‘Happy, David?’ There was the faintest note of enquiry in her voice, and she guessed his answer before he had spoken. Her cigarette stub dropped to the ash-tray and she leaned forward until, once again, they were locked in a long, searing embrace. Her limbs gripped him in a scissor-like vice and then she whispered softly in his ear. ‘Some French ideas are real good, David.’ It was a promise and an invitation. The steel band was now playing a Trinidadian Shambo and Krystelle writhed in tempo as, once again, they both forgot everything excepting the need to satisfy the other.
Time was forgotten, and it seemed a life-time later that she rolled beside him, stretched herself like a dog and broke into a broad grin of satisfaction. ‘You sure are better, man. Right back on form. So now it’s Kaftan time and you got fifteen minutes to dress.’
Grant followed her into the shower. She had laid out his evening kit while he had been sleeping and they made the restaurant on time. His high, cutaway midnight blue dinner jacket suddenly seemed appropriate. The embroidered shirt became acceptable and even his slightly raised heels were no longer out of place. In St. Thomas anything could go. As for Krystelle! Not even a professionally dead-pan head waiter could disguise his admiration as he led them to a reserved table just above the pool.
Harry and Frank were now sitting in a corner almost below them. Their companions were laughing and Harry seemed less sinister in the shimmering light which surrounded them. They were drinking Planter’s Punch and nibbling a plate of small chow, though Krystelle knew that for once Harry had beaten Grant off the mark. His own contact man in the Virgins had already fixed a meal with the captain of a private yacht and Harry expected the evening to pay dividends—in something.

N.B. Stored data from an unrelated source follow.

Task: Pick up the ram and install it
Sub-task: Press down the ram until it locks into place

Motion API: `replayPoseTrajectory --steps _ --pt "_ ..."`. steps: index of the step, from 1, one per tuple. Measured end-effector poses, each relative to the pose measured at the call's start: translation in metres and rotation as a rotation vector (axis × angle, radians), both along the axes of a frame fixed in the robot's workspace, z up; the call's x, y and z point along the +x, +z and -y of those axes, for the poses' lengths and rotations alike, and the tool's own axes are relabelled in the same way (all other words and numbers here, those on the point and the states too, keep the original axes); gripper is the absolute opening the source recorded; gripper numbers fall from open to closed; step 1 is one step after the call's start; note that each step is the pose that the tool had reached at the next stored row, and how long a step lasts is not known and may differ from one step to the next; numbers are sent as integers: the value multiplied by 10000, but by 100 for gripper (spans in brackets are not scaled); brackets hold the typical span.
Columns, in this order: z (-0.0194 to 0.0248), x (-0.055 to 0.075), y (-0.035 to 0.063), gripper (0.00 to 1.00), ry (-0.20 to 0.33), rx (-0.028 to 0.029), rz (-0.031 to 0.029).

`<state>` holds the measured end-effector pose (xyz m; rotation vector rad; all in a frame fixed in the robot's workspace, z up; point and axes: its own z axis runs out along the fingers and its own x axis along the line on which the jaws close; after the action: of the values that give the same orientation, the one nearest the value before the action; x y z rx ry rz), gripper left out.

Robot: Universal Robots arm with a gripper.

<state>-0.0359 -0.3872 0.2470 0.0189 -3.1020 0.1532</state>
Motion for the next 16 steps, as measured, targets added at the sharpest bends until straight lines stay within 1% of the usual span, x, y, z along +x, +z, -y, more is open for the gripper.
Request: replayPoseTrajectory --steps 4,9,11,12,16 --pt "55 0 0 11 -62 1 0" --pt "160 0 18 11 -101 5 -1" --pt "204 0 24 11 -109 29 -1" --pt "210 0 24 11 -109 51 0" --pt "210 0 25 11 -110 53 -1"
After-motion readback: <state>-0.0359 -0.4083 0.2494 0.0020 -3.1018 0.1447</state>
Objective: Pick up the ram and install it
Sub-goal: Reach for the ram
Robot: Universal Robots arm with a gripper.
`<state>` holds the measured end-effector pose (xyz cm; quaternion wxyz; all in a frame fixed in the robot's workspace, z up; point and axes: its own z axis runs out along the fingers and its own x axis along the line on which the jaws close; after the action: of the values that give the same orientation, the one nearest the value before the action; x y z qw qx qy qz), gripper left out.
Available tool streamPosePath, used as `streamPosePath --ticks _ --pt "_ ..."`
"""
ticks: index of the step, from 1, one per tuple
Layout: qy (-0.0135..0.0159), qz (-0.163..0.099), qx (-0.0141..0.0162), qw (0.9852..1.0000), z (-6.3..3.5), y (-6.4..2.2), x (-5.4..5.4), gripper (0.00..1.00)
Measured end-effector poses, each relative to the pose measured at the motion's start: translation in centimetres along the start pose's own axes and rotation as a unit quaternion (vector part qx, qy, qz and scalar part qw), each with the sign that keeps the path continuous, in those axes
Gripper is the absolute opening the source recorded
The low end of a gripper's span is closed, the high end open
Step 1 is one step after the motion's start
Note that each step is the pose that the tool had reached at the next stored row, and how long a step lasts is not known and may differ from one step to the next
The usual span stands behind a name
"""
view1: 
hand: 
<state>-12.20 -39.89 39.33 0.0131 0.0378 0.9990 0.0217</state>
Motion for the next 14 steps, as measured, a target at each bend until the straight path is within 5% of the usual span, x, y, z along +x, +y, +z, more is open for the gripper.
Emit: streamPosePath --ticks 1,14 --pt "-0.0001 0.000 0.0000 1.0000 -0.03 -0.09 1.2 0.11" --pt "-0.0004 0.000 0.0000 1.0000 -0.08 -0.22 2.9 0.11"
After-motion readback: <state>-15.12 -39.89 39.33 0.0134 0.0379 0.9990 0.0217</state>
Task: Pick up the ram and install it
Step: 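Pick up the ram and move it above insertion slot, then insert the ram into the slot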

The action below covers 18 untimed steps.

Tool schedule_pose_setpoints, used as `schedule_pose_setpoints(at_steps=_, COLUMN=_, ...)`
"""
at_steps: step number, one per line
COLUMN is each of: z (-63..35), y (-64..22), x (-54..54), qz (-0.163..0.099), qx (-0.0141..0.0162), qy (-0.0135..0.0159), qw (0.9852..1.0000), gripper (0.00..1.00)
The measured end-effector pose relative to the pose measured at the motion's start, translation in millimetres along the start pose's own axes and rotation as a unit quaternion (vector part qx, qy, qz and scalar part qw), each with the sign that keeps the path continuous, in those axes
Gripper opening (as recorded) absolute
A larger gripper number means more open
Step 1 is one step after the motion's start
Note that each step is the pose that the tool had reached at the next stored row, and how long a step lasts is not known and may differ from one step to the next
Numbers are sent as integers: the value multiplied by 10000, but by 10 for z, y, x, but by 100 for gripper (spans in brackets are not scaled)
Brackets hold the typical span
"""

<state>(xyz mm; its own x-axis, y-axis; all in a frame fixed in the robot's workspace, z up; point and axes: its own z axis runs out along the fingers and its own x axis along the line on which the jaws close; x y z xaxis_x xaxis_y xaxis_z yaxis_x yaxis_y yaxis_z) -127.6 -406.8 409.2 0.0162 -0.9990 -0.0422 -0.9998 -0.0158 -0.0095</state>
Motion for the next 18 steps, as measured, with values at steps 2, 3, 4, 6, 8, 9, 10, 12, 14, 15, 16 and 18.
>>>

‘See what I mean,’ said Krystelle softly, as she watched Grant take in the whole little cameo with one glance. ‘They are organised. Nothing to worry about.’
Grant knew that Professor Juin would have told her almost nothing and that she expected to be briefed by himself. It was a fantastic gesture of confidence which had made these three people come at a nod from Paris to the Virgins and wait until he chose to wise them up. It was also a tribute to the self-discipline which they had all trained themselves to accept that they were content to leave everything to him, Krystelle realised only that the mission was important, that it was a man hunt, that it was dangerous and that he needed help. Which was another way of saying that A.D.S.A.D. needed help, and that there was a chance to clean up on some racket or other which would be explained in due course.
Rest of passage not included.